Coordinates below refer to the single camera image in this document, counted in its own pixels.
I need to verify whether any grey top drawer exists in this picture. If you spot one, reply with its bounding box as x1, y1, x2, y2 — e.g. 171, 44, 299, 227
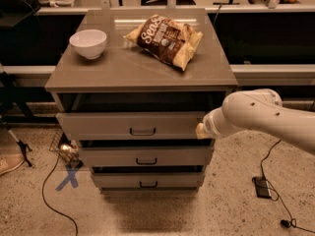
57, 111, 204, 141

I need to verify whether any grey drawer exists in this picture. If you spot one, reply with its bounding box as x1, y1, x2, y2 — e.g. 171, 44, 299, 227
79, 147, 214, 167
57, 111, 204, 141
92, 173, 205, 189

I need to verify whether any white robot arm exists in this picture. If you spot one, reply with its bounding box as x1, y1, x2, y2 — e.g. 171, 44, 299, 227
196, 88, 315, 154

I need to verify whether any grey middle drawer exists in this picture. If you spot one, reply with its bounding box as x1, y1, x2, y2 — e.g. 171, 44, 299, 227
79, 147, 214, 167

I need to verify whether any grey bottom drawer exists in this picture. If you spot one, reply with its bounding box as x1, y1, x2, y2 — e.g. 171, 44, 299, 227
92, 173, 205, 189

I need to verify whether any grey drawer cabinet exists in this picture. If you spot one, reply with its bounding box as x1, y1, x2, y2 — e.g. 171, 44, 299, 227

- - - - -

### [EXERCISE DETAILS]
After removing the pictures, transcribe the listing above exactly.

### [ANSWER BOX]
Coordinates below refer to the single camera image in this document, counted in its own pixels.
I need to verify whether any grey top drawer exists in this picture. If you spot one, reply with its bounding box as x1, y1, x2, y2 — e.g. 171, 44, 299, 227
57, 111, 204, 141

I need to verify whether any grey drawer exists in this picture. If you spot one, reply with its bounding box as x1, y1, x2, y2 — e.g. 171, 44, 299, 227
79, 147, 214, 167
57, 111, 204, 141
92, 173, 205, 189

I need to verify whether any white robot arm exists in this picture. If you spot one, reply with its bounding box as x1, y1, x2, y2 — e.g. 171, 44, 299, 227
196, 88, 315, 154

I need to verify whether any grey middle drawer exists in this picture. If you spot one, reply with its bounding box as x1, y1, x2, y2 — e.g. 171, 44, 299, 227
79, 147, 214, 167

I need to verify whether any grey bottom drawer exists in this picture. If you spot one, reply with its bounding box as x1, y1, x2, y2 — e.g. 171, 44, 299, 227
92, 173, 205, 189

I need to verify whether any grey drawer cabinet exists in this picture. If you spot one, reply with its bounding box as x1, y1, x2, y2 — e.g. 171, 44, 299, 227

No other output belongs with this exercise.